One of the reasons this text-messaging approach is disconcerting is that text messages aren't so easy to block, unless you don't want to receive any texts (either to your car or phone). Google Voice, iBlacklist and a few others (including wireless carriers AT&T and Verizon) do offer some tools for filtering unwanted text messages.
The researchers acknowledge that stealing a particular car would be difficult because you would have to know that car's number or address, neither of which are easy to find. What bothers them more is that wireless-enabled systems are showing up not just in cars but also in Supervisory Control and Data Acquisition (SCADA) systems that control and secure power plants, water-treatment facilities and other components of the nation's critical infrastructure, they told CNET.
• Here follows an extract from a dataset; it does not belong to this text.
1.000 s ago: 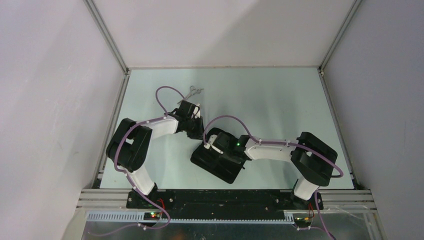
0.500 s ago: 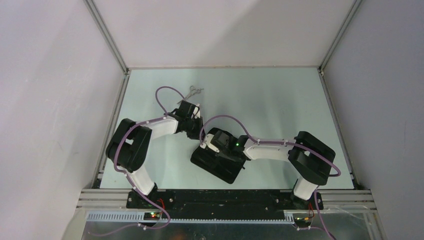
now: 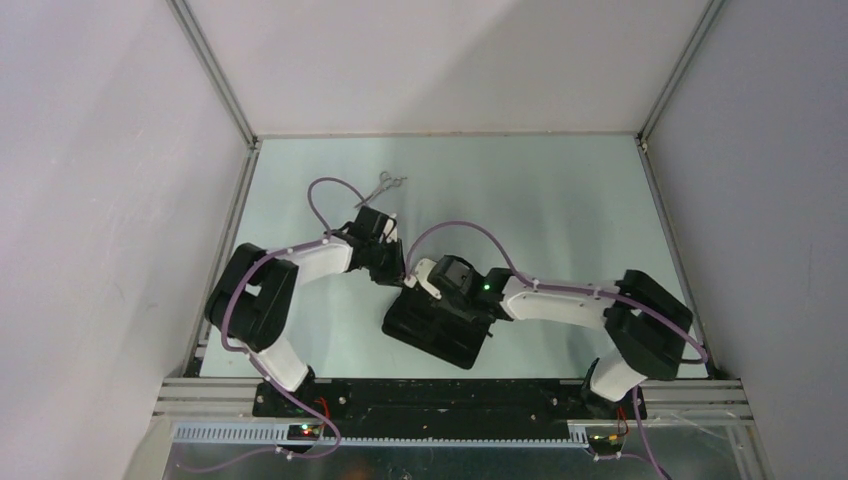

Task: Sort the hair-cutting tools
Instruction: Place the scissors in the hairdressing tool bag.

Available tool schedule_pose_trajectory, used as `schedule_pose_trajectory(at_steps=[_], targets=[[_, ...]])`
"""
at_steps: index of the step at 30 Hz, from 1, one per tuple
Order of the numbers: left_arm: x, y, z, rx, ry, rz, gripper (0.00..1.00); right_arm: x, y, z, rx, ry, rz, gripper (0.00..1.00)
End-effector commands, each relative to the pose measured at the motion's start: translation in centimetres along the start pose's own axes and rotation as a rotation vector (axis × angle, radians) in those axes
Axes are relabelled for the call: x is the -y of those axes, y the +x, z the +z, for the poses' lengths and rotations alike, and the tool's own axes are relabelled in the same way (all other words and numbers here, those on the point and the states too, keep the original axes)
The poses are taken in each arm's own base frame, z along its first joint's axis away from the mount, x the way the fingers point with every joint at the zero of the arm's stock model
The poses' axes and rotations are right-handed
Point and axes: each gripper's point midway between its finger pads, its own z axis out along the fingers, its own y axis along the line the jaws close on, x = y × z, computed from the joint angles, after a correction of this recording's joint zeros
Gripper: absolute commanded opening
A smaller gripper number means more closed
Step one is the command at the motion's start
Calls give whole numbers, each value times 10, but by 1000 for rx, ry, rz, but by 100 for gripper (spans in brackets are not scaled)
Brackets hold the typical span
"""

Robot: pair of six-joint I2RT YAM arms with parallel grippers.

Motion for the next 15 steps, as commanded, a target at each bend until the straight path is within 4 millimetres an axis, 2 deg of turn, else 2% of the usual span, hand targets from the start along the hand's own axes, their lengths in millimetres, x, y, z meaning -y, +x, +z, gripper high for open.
schedule_pose_trajectory(at_steps=[1, 5, 8, 13, 15], targets=[[0, 16, -8, -28, -10, 0, 25, 10, -19, -36, 115, 17, 111, 27], [-1, 23, -11, -32, -11, -5, 27, 24, -21, -62, 196, 54, 219, 32], [0, 28, -14, -33, -11, -9, 29, 45, -22, -82, 275, 99, 347, 37], [-1, 34, -24, -17, -32, -24, 38, 77, -8, -107, 406, 175, 565, 44], [-1, 31, -34, 21, -49, -30, 46, 86, -5, -119, 483, 183, 636, 50]])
iSEC isn't the only research team to have caught on to the dangers of ubiquitous networking. As Scientific American reported in April, researchers from the University of California, San Diego (UCSD), and the University of Washington in Seattle likewise claimed that a hacker could insert malicious software onto a car's computer system using the vehicle's Bluetooth and cell phone connections, allowing someone to use a mobile phone to unlock the car's doors and start its engine remotely. UCSD computer science professor Stefan Savage and Washington assistant computer science and engineering professor Tadayoshi Kohno had also previously demonstrated the ability to use a computer plugged into a car's On-Board Diagnostic system (OBD–II) port to take control of the electronic control units to (among other things) disable the brakes, selectively brake individual wheels on demand, and stop the engine—all independent of the driver's actions (pdf). This was not done wirelessly but did highlight vulnerabilities that car-makers might want to investigate as they continue to open up their vehicles to outside communications.